AI Service Setup

This page documents the AI service setup flow for the broader NeuroLab platform. It assumes you have access to the platform source tree outside this docs repository.

The AI Service is the computational heart of NeuroLab, handling EEG signal processing, voice emotion detection, and machine learning inference. It is built with FastAPI and Python.

Prerequisites

Ensure you have the following installed on your system:

  • Python: v3.12 or higher
  • FFmpeg: Required for audio processing
  • Redis: Required for background workers (training and chat)

Installation

1. Clone the Repository

If you haven't already, clone the NeuroLab monorepo:

git clone https://github.com/neurolab/neurolab.git
cd neurolab/"AI Service"/backend

2. Set Up Virtual Environment

We recommend using a virtual environment to manage dependencies:

# Using venv
python -m venv .venv
source .venv/bin/activate  # On Windows: .venv\Scripts\activate

# Or using uv (recommended for speed)
uv venv
source .venv/bin/activate

3. Install Dependencies

The AI Service has several dependency groups. For a full installation:

pip install -r requirements.txt
pip install -r requirements-ml.txt
pip install -r requirements-voice.txt
pip install -r requirements-runtime.txt

Configuration

Environment Variables

Copy the .env.example file to .env and configure the necessary variables:

cp .env.example .env

Key configuration options:

| Variable | Description | Default | | :--- | :--- | :--- | | API_PREFIX | Versioned API path | /api/v1 | | REQUIRE_AUTH | Enable API key authentication | false | | API_BEARER_TOKEN | Required token if auth is enabled | - | | MONGODB_URI | Connection string for MongoDB | mongodb://localhost:27017 | | REDIS_URL | Redis URL for background jobs | redis://localhost:6373 | | OPENROUTER_API_KEY | API key for LLM-based chat | - |

Running the Service

Development Mode

Start the FastAPI server with auto-reload enabled:

uvicorn main:app --reload --host 0.0.0.0 --port 8000

Running the Background Worker

For tasks like model training and asynchronous chat processing, you must run the RQ worker:

python -m src.worker

Verification

Once the service is running, you can access the interactive API documentation:

  • Swagger UI: http://localhost:8000/docs
  • ReDoc: http://localhost:8000/api/v1/redoc

Test Request

Verify the installation by sending a test request to the EEG analysis endpoint:

curl -X POST "http://localhost:8000/api/v1/eeg/analyze?model_type=original" \
  -H "Content-Type: application/json" \
  -d '{"alpha":10.5,"beta":15.2,"theta":6.3,"delta":2.1,"gamma":30.5}'

Troubleshooting

Common Issues

FFmpeg Not Found If you see errors related to audio processing, ensure FFmpeg is in your system PATH.

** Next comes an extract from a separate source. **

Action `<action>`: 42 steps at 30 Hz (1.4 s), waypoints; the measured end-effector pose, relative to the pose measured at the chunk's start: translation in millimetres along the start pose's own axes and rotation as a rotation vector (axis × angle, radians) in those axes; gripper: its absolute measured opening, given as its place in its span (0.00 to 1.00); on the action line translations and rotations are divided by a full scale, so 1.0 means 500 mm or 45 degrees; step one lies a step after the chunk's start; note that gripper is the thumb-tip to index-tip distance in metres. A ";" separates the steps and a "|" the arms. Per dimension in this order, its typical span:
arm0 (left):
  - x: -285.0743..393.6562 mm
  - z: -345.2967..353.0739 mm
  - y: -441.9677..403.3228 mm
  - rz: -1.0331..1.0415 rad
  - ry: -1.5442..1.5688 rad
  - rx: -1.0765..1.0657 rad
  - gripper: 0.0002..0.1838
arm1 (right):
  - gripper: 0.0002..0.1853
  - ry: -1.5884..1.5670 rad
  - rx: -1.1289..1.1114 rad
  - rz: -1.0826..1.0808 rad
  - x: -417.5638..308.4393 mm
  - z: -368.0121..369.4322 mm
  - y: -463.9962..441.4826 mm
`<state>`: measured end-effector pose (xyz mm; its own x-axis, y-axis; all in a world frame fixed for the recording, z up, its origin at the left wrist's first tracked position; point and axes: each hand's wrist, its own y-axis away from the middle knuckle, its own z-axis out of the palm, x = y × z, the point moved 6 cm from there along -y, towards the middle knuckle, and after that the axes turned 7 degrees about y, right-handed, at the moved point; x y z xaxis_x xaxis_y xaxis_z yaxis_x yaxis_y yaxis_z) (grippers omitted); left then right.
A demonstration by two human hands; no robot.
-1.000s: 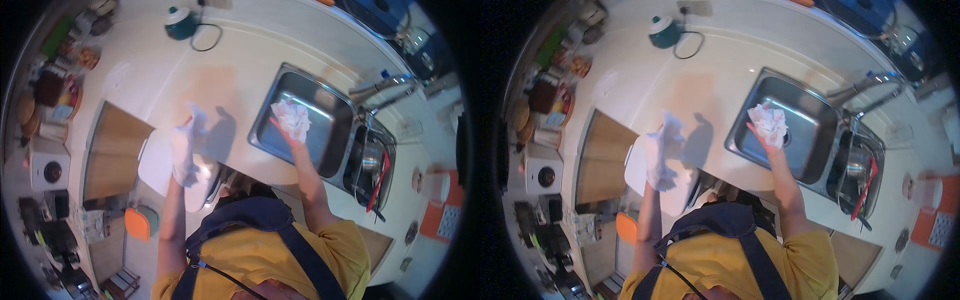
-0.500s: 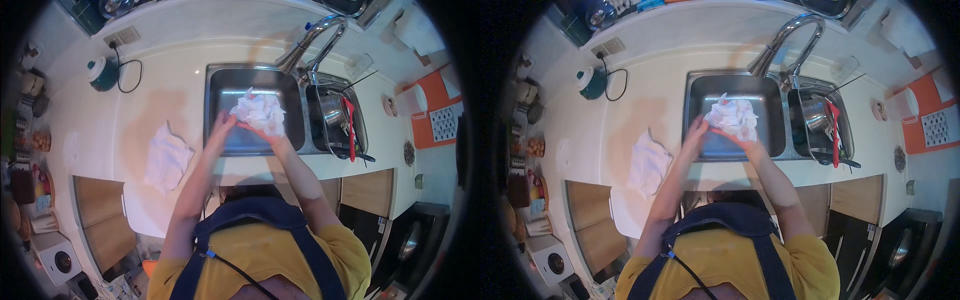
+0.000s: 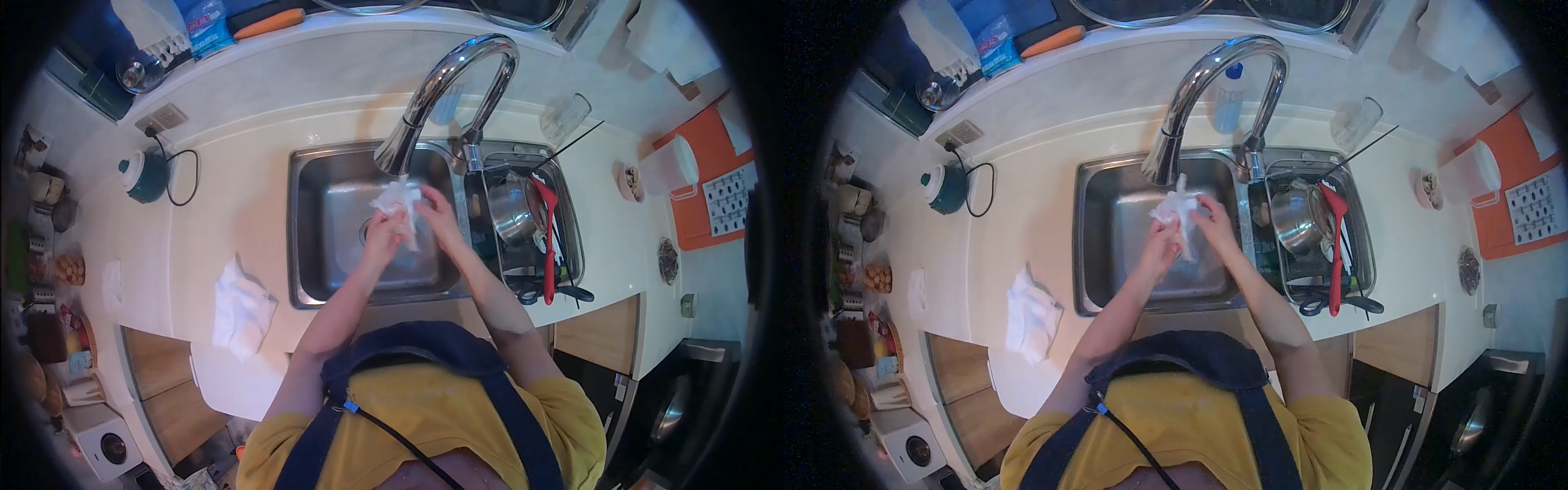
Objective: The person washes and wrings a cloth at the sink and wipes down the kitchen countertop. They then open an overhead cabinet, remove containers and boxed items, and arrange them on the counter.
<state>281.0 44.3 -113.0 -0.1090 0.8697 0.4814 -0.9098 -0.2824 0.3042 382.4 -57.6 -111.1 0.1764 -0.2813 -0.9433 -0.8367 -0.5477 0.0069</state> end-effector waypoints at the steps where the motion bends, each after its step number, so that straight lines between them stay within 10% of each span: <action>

  • macOS: brew install ffmpeg
  • Ubuntu: sudo apt install ffmpeg

Memory Errors The AI models can be memory-intensive. If the service crashes during model loading, ensure you have at least 16GB of RAM available.

CUDA Errors If you are using a GPU and encounter CUDA errors, verify that your CUDA version matches the requirements of your installed PyTorch/TensorFlow versions.